Unlikely; lots of birds sleep on one leg and none of them do that. There is plenty of room in the belly feathers.

"The kestrels flew to the dead elm, tremulously calling. In the nettles at the foot of the tree I found pellets dropped there by both kestrel and peregrine. The peregrine’s contained many woodpigeon feathers, and several large gritty stones an eighth of an inch across, with sharp points and edges. It picks them up, as an aid to digestion, when it bathes in the brook."
Do you think the pellets were poop or what the birds had coughed out?
The latter. Coughing up "pellets" is normal for many predatory birds including falcons.

(About little owls.) "At dusk, before hunting begins, they are different again. Their spring song is a single woodwind note, rising, hollow, full of sweet pathos. It sounds like a distant curlew calling in a dream."
If a melody is a rising one, how can it only have one note?

Perhaps he meant it was a "sliding note" or melisma. That could be called "one note" in the sense that the sound is never interrupted.


(About a stout.) "It crouched, ran, sprang, and crept, quivering with excitement, seeing the vivid colour of a smell.

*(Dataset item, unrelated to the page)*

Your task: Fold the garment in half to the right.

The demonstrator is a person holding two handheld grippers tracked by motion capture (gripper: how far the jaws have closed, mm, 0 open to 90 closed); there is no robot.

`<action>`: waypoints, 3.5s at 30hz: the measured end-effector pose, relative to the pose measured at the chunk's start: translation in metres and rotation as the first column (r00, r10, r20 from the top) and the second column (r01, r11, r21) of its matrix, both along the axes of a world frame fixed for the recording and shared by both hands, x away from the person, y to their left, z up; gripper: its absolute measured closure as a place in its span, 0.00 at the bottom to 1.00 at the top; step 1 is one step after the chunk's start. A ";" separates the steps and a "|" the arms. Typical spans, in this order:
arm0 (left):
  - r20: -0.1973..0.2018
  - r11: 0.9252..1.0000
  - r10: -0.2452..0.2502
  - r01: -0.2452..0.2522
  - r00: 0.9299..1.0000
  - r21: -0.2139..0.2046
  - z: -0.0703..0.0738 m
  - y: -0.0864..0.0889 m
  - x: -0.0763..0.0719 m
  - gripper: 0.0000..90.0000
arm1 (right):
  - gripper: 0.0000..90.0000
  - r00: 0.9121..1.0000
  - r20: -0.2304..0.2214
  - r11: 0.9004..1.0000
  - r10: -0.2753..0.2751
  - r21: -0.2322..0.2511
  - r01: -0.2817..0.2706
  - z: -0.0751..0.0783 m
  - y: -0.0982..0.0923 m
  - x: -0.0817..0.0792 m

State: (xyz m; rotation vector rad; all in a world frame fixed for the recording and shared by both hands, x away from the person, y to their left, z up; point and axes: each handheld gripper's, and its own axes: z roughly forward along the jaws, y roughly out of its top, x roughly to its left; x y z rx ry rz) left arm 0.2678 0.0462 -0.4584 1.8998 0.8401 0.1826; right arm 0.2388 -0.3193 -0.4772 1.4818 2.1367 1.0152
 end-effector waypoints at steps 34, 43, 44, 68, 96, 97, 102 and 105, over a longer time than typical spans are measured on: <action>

It was like a man trying to escape from a maze. It leapt on to the marsh, and I saw its red-brown back undulating away towards a grazing rabbit that was big with disease and helpless as a bogged cow. But the stoat did not kill it. It survives, protected by the horror of its own private death."
The rabbit swelled because of myxomatosis, which is why the stoat didn't kill it, is it what Baker likely meant?

Sounds good to me. Myxomatosis can cause abdominal swelling. Perhaps some other disease does too.


"Two hundred golden plover fed in growing corn, listening and stabbing forward and down, like big thrushes. Many were already in summer plumage. Their back chests shone in the sun below the mustard yellow of their blacks, like black shoes half covered with buttercup dust. "
"Back chests" likely means, simply, backs, the upper section of backs.
The word "blacks" here likely means black garments?
But I don't understand the metaphor in full, and what body part the "blacks" refer to.
"Their back chests shone in the sun below the mustard yellow of their blacks..."

Another piece of bad editing here. "Back" and "Black" have been switched around.
This is a golden plover: https://www.bto.org/sites/default/files/birdfacts/00167_Golden Plover_Edmund Fellowes.jpg
They have black chests and spots of mustard yellow on their backs.